Un soterrado quejido al arribar a la estación. Un largo lamento cuando lo forzaban a continuar. Como que en su queja reclamaba la piedad del depósito donde descansar antes del inevitable deshuesadero. Y allá vamos, a querer o no, él rechinando y no precisamente de limpio, que debajo de los asientos observé el pomo de plástico, la caja embarrada de cremas y salsas, el pegote de la goma de mascar, todo oliendo a desgaste, desajuste, aflojamiento, vetustez. (Mi ánimo, que se añublaba). En su pelleja los viejos grafitos: «Warriors», «Puto yo». Fechas, mensajes, entrañables nombres que el punzón garrapateó en los cristales: «Lisa«, «Marta«, «Paulenka mi nena«, «Aída, tú, la de todos los días». El aletazo de tiempo que se nos fue para nunca más, dejándonos a su paso tan sólo un desplumadero de recuerdos. No lloro, nomás me acuerdo. ¿Me permiten? Una toallita de papel…

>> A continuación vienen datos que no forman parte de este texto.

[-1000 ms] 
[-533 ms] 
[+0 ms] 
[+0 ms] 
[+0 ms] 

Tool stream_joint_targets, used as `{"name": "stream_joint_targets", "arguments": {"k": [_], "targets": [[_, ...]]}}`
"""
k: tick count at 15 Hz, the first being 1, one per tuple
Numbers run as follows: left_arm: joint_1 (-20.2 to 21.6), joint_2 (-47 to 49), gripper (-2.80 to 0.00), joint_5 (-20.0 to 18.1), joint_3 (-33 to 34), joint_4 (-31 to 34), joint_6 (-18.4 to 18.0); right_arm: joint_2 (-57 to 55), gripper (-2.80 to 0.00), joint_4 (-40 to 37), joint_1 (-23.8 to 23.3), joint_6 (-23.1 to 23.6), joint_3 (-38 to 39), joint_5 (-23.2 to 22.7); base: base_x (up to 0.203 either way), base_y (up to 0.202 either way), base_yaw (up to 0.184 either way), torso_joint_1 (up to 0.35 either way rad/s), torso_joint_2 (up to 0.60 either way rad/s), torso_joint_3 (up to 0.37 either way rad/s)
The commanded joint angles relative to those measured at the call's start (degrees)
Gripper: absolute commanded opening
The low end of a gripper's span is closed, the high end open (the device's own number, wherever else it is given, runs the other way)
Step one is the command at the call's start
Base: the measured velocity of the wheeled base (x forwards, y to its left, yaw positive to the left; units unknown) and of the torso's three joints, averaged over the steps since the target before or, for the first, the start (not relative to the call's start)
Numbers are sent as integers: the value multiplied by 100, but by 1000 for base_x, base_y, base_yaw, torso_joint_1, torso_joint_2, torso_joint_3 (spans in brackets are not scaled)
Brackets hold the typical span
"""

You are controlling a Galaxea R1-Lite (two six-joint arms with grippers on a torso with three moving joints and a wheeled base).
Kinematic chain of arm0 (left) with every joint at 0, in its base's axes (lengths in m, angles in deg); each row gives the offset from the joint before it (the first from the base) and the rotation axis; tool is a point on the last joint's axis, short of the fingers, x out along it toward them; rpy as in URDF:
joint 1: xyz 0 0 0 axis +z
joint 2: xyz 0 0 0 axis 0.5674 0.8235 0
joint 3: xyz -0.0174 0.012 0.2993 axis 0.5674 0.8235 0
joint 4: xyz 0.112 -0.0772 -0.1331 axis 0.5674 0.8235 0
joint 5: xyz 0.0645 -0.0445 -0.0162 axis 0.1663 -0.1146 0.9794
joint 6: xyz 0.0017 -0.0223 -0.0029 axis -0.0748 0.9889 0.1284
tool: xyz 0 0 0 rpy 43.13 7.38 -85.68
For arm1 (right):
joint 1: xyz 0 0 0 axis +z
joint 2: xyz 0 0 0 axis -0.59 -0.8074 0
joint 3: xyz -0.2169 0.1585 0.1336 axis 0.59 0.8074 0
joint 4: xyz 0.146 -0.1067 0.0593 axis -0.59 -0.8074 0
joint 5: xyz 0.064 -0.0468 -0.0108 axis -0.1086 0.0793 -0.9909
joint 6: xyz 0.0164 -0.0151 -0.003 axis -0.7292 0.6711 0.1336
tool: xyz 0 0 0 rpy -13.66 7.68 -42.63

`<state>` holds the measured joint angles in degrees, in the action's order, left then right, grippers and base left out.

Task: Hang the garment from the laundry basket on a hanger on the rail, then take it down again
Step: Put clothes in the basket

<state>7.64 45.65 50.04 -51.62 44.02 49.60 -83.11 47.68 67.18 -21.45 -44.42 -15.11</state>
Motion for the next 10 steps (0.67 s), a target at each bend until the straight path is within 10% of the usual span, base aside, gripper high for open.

Y allá vamos, el reumático y el suspirante, el gotoso de los engranes artríticos y el pasajero que meditaba, reflexionaba, se oscurecía y en silencio moqueaba Allá vamos, en la tripa de la madre Gea, madre tierra, metros debajo de donde la vida fluye de cara al sol. Avanzamos a jadeos y pujidos y entre cimbrar de articulaciones mal ajustadas. Y de repente la súbita sacudida El convoy, en la oscuridad del túnel, se engarrotó entre dos estaciones. ¡Se apagaron las luces! ¡Jesucris….’ De inmediato, la iluminación, qué alivio, por más que sólo al 60 por ciento, y pistojeado. Sentí que en la cabina de mandos el operador soltaba la rienda y clavaba el acicate en los corvejones del anciano anquilosado, que reventó en rechinantes lamentos y estridencia de ventosidades. En el equipo de sonido: «Por favor, permita el libre cierre de puertas». Válgame. Y ya se avistan las luces de la terminal, y ya el operador aplica los frenos, y al rejón, el viejo asmático suelta el lamento que implora piedad. Yo, mi ánimo gemelo del ánima del vagón, andaba ya al borde de los pucheros y la lagrimilla Y fue entonces cuando alcancé a ver de ganchete: «Potrero«. ¿Que qué? Friégale, ¿cómo de que «Potrero«, si yo iba aquí nomás, a «Viveros«? Quise brincarme las trancas, corrí a la puerta, y en un convoy a su máxima velocidad grité, y los ojos de todos encima de mí:

– ¡Bajan, chofer! ¡Esquinaaa.!

Mis valedores: el Metro, valedor benemérito del fregadaje, sí, pero ahí nomás, al acecho… ¿el colapso? (¡Cuidado!)

Un comentario en “Valedor del fregadaje”

  1. Parece que incrementar el precio del boleto del metro le daría a éste algo de oxígeno para seguir en servicio,pero con la mira puesta en la candidatura presidencial de 2012 Ebrard dice que no , que el precio del boleto se queda así, lo curioso es que a cuanta persona he preguntado, estaría dispuesta a pagar más por el servicio con tal de que se le diera mantemnimiento al sistema.